Based on this evidence we stopped the code roll-out. With the help of the [E].filename.linenumber couters we were able to determine what caused the problem, wrote a unit test that recreated the bug, fixed the code and rolled out the new version.

The future

There are many things that I'd like to do, mostly around automating the detection process more and presenting the devops team with a nice overview dashboard of how a roll-out of new firmware is going. 

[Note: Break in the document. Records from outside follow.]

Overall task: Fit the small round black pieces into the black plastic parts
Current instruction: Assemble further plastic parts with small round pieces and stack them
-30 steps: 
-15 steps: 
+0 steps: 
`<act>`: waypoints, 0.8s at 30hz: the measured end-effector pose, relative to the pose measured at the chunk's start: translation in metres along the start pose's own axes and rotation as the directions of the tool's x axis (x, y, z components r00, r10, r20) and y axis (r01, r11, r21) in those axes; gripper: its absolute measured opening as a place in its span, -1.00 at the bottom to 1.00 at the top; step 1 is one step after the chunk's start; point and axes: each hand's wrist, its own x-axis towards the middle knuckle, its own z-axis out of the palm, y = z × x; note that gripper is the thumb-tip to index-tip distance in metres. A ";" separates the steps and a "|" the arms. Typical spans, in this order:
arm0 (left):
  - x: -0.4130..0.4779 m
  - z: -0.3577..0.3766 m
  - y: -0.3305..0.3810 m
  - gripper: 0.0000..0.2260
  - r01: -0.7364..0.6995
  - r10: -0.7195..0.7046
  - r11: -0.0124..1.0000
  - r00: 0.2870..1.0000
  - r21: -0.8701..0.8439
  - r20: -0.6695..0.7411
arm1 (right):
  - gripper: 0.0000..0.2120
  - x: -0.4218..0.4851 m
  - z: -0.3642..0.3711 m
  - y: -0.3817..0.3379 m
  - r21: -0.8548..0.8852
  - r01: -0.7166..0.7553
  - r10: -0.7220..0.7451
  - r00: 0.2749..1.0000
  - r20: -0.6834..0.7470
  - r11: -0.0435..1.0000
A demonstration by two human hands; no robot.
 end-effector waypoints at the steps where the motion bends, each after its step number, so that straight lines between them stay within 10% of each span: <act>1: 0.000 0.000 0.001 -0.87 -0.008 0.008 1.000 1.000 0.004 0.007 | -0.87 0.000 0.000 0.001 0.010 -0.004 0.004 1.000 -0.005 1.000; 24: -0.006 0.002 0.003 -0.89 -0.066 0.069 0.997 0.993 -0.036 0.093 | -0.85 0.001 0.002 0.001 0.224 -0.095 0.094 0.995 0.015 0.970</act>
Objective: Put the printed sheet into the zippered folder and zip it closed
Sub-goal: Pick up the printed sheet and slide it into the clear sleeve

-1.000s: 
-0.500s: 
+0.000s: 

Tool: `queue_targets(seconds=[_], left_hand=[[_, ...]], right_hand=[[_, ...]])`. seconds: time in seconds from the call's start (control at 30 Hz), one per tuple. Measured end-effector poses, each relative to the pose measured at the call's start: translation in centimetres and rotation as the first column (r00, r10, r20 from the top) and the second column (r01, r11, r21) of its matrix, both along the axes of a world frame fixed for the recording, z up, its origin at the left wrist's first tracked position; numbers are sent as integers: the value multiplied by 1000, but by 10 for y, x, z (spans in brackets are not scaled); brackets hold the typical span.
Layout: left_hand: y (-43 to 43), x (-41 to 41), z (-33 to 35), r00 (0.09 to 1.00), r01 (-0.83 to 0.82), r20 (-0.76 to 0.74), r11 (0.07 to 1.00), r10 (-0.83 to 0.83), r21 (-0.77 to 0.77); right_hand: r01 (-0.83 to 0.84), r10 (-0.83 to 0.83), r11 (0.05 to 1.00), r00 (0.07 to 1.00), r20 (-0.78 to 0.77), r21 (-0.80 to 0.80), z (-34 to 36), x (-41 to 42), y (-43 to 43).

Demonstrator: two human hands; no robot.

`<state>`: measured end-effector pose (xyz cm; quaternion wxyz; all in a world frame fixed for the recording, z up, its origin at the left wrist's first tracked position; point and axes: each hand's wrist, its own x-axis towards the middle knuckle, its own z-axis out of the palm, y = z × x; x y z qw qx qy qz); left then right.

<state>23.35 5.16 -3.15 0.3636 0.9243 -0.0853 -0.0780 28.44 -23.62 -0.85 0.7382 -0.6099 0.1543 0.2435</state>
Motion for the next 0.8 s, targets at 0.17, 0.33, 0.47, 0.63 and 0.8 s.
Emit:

For this I'll probably run OpenCPU, a RESTful API for R, on an instance of Compute Engine so that R functions can be called by our production app running on AppEngine.

Some other ideas:
  1. Run tests automatically every hour and flag outliers for investigation by support staff.
  2. Automatically pause a roll-out if the statistical tests detect a significant change.
  3. Monitor [E].filename.linenumber's that are strong indications of specific types of problems, not just the global ERROR count.
  4. As we accelerate the number of releases to more than one firmware release per day we will need to increase the number of beta testers so that we can get test results sooner after beginning a roll-out.


The internet is awash with information on learning R and statistics in general. One of the best statistical textbooks I've ever read is Learning Statistics with R: A tutorial for psychology students and other beginners which the author has made available as a free pdf download. It's my go-to textbook every time I get myself confused.